Data extract Block Start

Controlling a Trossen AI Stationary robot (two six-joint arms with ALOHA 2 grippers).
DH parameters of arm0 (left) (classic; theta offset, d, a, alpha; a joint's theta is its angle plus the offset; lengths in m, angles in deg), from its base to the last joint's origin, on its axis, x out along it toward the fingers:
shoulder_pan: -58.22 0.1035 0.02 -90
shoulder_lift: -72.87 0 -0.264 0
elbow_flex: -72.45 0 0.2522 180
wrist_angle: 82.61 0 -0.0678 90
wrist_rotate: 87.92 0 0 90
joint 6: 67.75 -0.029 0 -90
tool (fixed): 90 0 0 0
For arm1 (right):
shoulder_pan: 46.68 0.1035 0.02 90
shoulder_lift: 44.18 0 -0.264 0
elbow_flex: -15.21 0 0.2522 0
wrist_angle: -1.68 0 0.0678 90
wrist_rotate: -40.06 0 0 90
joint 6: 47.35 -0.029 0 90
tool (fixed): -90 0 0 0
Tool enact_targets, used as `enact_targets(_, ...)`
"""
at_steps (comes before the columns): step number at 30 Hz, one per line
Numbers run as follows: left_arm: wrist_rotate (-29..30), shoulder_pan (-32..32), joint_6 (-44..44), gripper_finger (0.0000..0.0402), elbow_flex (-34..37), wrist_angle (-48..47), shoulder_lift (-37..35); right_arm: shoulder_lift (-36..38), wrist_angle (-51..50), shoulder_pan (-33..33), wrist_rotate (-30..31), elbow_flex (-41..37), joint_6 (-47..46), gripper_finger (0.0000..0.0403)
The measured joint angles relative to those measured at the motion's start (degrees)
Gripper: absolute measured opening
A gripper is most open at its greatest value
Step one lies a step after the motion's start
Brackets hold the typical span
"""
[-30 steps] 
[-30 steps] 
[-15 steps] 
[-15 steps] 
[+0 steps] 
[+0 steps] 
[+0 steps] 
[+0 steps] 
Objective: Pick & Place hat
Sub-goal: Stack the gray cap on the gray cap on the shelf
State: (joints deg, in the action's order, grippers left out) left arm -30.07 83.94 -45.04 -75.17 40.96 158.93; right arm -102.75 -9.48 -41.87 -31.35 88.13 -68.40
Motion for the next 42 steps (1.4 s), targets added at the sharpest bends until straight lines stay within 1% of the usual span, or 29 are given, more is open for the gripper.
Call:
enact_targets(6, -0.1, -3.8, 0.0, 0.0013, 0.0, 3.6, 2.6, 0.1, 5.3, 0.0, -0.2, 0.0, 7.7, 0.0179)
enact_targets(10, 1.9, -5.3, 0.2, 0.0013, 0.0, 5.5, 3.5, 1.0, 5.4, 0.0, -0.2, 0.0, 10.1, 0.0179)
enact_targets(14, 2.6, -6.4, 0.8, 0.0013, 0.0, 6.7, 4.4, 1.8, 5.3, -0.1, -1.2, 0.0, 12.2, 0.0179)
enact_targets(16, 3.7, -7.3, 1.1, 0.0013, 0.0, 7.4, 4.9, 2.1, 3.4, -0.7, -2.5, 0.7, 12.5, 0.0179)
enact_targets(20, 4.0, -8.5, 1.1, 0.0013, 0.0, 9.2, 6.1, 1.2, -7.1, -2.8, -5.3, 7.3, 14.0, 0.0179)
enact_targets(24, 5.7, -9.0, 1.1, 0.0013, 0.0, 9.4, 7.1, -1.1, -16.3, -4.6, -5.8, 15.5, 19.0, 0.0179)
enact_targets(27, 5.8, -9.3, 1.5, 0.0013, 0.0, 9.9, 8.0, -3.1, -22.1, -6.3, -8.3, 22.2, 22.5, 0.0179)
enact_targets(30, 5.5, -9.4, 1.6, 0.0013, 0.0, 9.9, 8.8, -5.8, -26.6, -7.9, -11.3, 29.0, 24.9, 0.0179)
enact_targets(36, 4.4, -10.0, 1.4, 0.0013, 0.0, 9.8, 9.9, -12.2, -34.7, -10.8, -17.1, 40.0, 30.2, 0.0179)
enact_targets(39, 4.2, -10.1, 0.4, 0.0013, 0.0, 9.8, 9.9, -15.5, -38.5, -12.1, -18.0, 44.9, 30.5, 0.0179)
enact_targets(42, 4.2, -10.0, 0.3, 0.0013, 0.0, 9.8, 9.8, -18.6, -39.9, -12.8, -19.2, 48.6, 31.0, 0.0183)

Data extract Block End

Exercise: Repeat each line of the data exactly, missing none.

Exercise solution:
Controlling a Trossen AI Stationary robot (two six-joint arms with ALOHA 2 grippers).
DH parameters of arm0 (left) (classic; theta offset, d, a, alpha; a joint's theta is its angle plus the offset; lengths in m, angles in deg), from its base to the last joint's origin, on its axis, x out along it toward the fingers:
shoulder_pan: -58.22 0.1035 0.02 -90
shoulder_lift: -72.87 0 -0.264 0
elbow_flex: -72.45 0 0.2522 180
wrist_angle: 82.61 0 -0.0678 90
wrist_rotate: 87.92 0 0 90
joint 6: 67.75 -0.029 0 -90
tool (fixed): 90 0 0 0
For arm1 (right):
shoulder_pan: 46.68 0.1035 0.02 90
shoulder_lift: 44.18 0 -0.264 0
elbow_flex: -15.21 0 0.2522 0
wrist_angle: -1.68 0 0.0678 90
wrist_rotate: -40.06 0 0 90
joint 6: 47.35 -0.029 0 90
tool (fixed): -90 0 0 0
Tool enact_targets, used as `enact_targets(_, ...)`
"""
at_steps (comes before the columns): step number at 30 Hz, one per line
Numbers run as follows: left_arm: wrist_rotate (-29..30), shoulder_pan (-32..32), joint_6 (-44..44), gripper_finger (0.0000..0.0402), elbow_flex (-34..37), wrist_angle (-48..47), shoulder_lift (-37..35); right_arm: shoulder_lift (-36..38), wrist_angle (-51..50), shoulder_pan (-33..33), wrist_rotate (-30..31), elbow_flex (-41..37), joint_6 (-47..46), gripper_finger (0.0000..0.0403)
The measured joint angles relative to those measured at the motion's start (degrees)
Gripper: absolute measured opening
A gripper is most open at its greatest value
Step one lies a step after the motion's start
Brackets hold the typical span
"""
[-30 steps] 
[-30 steps] 
[-15 steps] 
[-15 steps] 
[+0 steps] 
[+0 steps] 
[+0 steps] 
[+0 steps] 
Objective: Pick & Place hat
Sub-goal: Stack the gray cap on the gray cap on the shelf
State: (joints deg, in the action's order, grippers left out) left arm -30.07 83.94 -45.04 -75.17 40.96 158.93; right arm -102.75 -9.48 -41.87 -31.35 88.13 -68.40
Motion for the next 42 steps (1.4 s), targets added at the sharpest bends until straight lines stay within 1% of the usual span, or 29 are given, more is open for the gripper.
Call:
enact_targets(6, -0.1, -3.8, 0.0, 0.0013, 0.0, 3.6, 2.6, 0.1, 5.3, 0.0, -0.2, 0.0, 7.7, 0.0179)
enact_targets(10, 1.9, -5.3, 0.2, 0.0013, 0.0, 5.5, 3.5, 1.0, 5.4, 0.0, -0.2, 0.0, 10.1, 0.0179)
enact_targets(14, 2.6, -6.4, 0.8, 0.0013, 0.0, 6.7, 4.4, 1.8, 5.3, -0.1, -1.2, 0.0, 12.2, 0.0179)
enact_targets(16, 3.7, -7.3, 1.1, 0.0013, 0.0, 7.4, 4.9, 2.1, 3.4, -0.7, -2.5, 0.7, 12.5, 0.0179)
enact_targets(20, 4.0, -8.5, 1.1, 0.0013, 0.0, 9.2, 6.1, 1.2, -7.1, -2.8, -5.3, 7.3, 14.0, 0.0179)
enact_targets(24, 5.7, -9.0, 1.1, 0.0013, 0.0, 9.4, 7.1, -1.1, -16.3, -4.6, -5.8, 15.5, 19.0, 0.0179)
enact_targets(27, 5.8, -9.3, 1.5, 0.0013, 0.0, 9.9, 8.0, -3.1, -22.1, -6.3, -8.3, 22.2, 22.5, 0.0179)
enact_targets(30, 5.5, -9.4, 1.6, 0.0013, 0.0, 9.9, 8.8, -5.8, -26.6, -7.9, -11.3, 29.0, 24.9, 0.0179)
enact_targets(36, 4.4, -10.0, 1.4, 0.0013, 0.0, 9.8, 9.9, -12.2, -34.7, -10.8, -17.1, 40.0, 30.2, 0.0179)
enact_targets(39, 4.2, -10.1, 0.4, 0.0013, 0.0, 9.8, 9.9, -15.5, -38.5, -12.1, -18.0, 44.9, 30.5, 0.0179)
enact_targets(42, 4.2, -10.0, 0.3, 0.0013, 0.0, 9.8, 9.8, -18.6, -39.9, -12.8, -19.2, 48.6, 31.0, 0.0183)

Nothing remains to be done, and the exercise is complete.